Raymond mentioned her personal investment in the issue, describing having witnessed her first shooting in the neighborhood at the age of six, adding, “I remember it vividly.” She also referenced her concerns as a mother of a son, and described her work with the Nostrand Avenue Workers Association and the local precinct to ensure monitoring and protection in the neighborhood.

At this point, Cunningham took a moment to question the incumbent, asking why Eugene was running for a third term, when he had voted against a bill in 2008 allowing city council members and then-Mayor Michael R. Bloomberg to run for a third term.

Eugene reiterated the work he had done for the district, referencing funding he provided for Kings County Hospital as an example, and added, “Listen, I voted against it. But it is the law of the city now.” The audience responded with a mixture of jeers and some isolated applause.

The next question put Eugene on the defensive once again, asking candidates for a specific vote or budget decision that the sitting council member made that they would have done differently.

St. Albord thanked the incumbent for his work, but told him that he had let his district down “tremendously,” in housing, education, and immigration. She stated that she had once been a supporter, but turned to him, and amid loud applause asked, “Do you know I campaigned for you in the snow?”

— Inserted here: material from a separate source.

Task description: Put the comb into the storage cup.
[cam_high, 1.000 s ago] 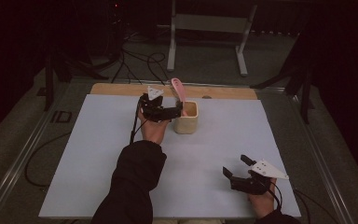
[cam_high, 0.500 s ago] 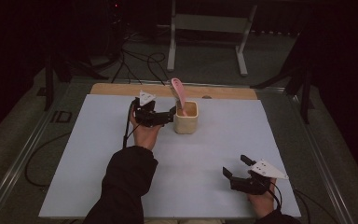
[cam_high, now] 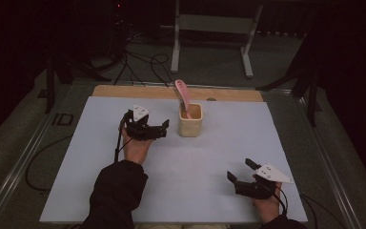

Eugene responded by insisting that he had worked to benefit the district, specifically referencing his work for young residents, but conceded that there should be more collaboration between local agencies and organizations. He argued that his opponents “don’t see what I’ve been doing,” and encouraged audience members to research his work online.

While the debate clearly showed Eugene’s vulnerability, it remains to be seen, which if any of his four possible opponents, have the political infrastructure to gather the correct amount of nominating signatures on petitions from registered Democrats within the district to make the ballot as the one-month petitioning process is now under way.

Additionally, Eugene holds a huge campaign finance war chest advantage over his possible opponents. According to the City’s Campaign Finance Board, Eugene has raised over $71,000 to Cunningham’s nearly $22,000 and Raymond’s $11,000. With the city’s generous $6 to $1 eligible public matching funds, this will give Eugene an even larger amount of money to spend on the campaign over his opponents.

The Democratic Primary is slated for Sept. 12.